引き上げの理由は主に二つある。一つは、2025年度の平均給与が前年度の2024年度より約2.7%上がったことだ。基本手当の基準額は毎年の賃金水準に合わせて自動的に見直される仕組みになっており、賃金が上がれば基本手当の上限も上がる。もう一つは最低賃金の引き上げで、これに合わせて下限額も見直された。

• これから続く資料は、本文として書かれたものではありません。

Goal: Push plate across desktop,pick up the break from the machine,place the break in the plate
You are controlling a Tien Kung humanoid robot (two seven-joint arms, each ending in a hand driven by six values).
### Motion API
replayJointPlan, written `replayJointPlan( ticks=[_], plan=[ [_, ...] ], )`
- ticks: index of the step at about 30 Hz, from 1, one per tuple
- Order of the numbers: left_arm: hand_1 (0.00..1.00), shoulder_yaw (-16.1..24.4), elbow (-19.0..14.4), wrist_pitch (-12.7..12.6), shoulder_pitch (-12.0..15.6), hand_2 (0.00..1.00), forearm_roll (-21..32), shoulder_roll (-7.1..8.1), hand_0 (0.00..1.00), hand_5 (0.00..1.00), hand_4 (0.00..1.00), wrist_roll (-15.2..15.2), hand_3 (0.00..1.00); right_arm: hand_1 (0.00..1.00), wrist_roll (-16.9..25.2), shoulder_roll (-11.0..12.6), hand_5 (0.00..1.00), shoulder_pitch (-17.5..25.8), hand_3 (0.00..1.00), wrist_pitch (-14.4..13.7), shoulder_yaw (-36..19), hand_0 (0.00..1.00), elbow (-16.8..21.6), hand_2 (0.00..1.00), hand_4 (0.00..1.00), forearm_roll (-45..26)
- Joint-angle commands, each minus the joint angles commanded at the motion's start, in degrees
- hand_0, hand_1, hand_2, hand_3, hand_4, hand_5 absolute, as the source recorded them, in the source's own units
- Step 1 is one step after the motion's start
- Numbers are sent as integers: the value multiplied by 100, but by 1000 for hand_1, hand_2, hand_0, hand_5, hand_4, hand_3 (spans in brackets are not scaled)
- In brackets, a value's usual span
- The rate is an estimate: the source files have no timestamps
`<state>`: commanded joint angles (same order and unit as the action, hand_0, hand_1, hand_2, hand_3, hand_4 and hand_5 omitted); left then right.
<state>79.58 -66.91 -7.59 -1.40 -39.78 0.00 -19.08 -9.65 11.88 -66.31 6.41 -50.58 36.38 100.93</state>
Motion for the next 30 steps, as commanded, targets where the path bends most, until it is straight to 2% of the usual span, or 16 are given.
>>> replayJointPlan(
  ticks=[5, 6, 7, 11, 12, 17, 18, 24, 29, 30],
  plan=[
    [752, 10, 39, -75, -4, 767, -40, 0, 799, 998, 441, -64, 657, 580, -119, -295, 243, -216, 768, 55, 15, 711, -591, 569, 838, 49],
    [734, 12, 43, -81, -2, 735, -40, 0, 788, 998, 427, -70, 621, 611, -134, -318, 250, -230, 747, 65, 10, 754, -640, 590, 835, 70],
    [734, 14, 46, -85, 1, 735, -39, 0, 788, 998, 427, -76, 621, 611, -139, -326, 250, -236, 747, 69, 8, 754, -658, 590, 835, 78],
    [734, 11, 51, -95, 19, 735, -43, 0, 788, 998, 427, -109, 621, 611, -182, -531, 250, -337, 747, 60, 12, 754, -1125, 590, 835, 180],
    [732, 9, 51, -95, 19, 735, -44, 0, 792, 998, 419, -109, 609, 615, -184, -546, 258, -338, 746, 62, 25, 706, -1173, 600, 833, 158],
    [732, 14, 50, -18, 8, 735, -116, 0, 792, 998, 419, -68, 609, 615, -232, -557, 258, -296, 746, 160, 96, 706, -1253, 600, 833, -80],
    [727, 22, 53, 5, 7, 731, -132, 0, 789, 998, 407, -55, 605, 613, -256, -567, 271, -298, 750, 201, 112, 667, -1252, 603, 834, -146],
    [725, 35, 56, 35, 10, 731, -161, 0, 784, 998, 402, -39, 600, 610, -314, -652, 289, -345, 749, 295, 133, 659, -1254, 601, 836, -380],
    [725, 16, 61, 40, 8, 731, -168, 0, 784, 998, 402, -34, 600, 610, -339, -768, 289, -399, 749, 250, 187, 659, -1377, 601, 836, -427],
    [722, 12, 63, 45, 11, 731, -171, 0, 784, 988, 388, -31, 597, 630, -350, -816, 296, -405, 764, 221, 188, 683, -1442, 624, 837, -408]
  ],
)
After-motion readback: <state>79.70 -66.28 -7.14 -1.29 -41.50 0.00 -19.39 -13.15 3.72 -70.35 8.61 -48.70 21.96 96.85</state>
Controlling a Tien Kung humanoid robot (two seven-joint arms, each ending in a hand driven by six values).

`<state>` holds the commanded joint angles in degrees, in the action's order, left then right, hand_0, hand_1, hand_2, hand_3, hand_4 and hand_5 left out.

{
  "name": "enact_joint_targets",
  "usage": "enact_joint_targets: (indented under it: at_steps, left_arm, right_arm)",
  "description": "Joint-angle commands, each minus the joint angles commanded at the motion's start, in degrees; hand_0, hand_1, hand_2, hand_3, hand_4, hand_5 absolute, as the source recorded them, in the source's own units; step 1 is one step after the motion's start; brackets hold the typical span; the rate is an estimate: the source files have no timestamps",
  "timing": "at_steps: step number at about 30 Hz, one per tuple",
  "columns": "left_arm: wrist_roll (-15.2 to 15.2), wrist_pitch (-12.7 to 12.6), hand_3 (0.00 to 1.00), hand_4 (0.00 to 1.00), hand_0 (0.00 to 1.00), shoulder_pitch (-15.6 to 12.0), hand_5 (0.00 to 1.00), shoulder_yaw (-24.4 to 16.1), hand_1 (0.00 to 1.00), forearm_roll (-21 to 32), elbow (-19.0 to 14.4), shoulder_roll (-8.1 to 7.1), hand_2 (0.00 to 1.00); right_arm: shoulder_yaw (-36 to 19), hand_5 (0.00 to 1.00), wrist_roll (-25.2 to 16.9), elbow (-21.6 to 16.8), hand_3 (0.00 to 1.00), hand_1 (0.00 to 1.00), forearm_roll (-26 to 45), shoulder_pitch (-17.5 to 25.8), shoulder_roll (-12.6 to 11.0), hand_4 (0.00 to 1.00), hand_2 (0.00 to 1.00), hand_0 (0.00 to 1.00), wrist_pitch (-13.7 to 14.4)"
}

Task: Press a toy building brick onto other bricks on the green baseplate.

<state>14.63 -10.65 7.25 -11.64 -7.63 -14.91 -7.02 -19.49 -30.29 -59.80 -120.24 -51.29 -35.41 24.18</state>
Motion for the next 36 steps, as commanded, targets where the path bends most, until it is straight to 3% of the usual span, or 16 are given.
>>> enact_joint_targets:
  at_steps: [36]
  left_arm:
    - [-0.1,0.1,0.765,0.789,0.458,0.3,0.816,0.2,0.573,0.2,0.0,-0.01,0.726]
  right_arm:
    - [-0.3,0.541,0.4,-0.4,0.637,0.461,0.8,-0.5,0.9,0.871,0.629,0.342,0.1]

具体的な上限額は、離職時の年齢によって4段階に分かれている。60歳以上65歳未満は7,623円から7,830円へ、45歳以上60歳未満は8,870円から9,110円へ、30歳以上45歳未満は8,055円から8,270円へ、30歳未満は7,255円から7,450円へ、それぞれ引き上げられた。増加額はいずれも200円前後である。下限額は2,411円から2,562円になった。

わかりやすい例で見ると、60歳未満で辞める前の1日当たりの賃金が9,000円だった人の場合、基本手当日額は5,933円から6,013円に増えた。賃金が6,000円だった人であれば、4,647円から4,683円になった。賃金水準が低い人ほど、賃金に対する支給割合(給付率)が高くなる仕組みのため、金額の増え方は人によって少しずつ異なる。

下限額の2,562円という数字は、最低賃金をもとに計算されている。都道府県ごとの最低賃金を平均した「最低賃金日額」に、基本手当の給付率80%を掛けた金額であり、2026年4月時点の最低賃金日額1,121円をもとに算出された。基本手当の下限額は、この最低賃金日額を下回らないよう雇用保険法第18条第3項および同法施行規則第28条の5で定められている。

基本手当とあわせて、関連する三つの給付の基準額も引き上げられた。失業中に内職などで少し収入を得た場合に基本手当から差し引かれる控除額は1,391円から1,429円になった。60歳を過ぎて賃金が下がった人を支える高年齢雇用継続給付の上限額は386,922円から397,369円に、育児のために時短勤務をする人を対象とした育児時短就業給付金の上限額は471,393円から484,121円に、それぞれ引き上げられた。

これらの見直しは、雇用保険法の規定に基づき、賃金水準の変化に合わせて毎年8月に自動的に行われているものである。今回は2025年度の賃金上昇を反映した結果であり、来年以降も同様の仕組みで見直される見込みだ。制度の詳細や個別の計算方法は、厚生労働省が公表した資料で確認できる。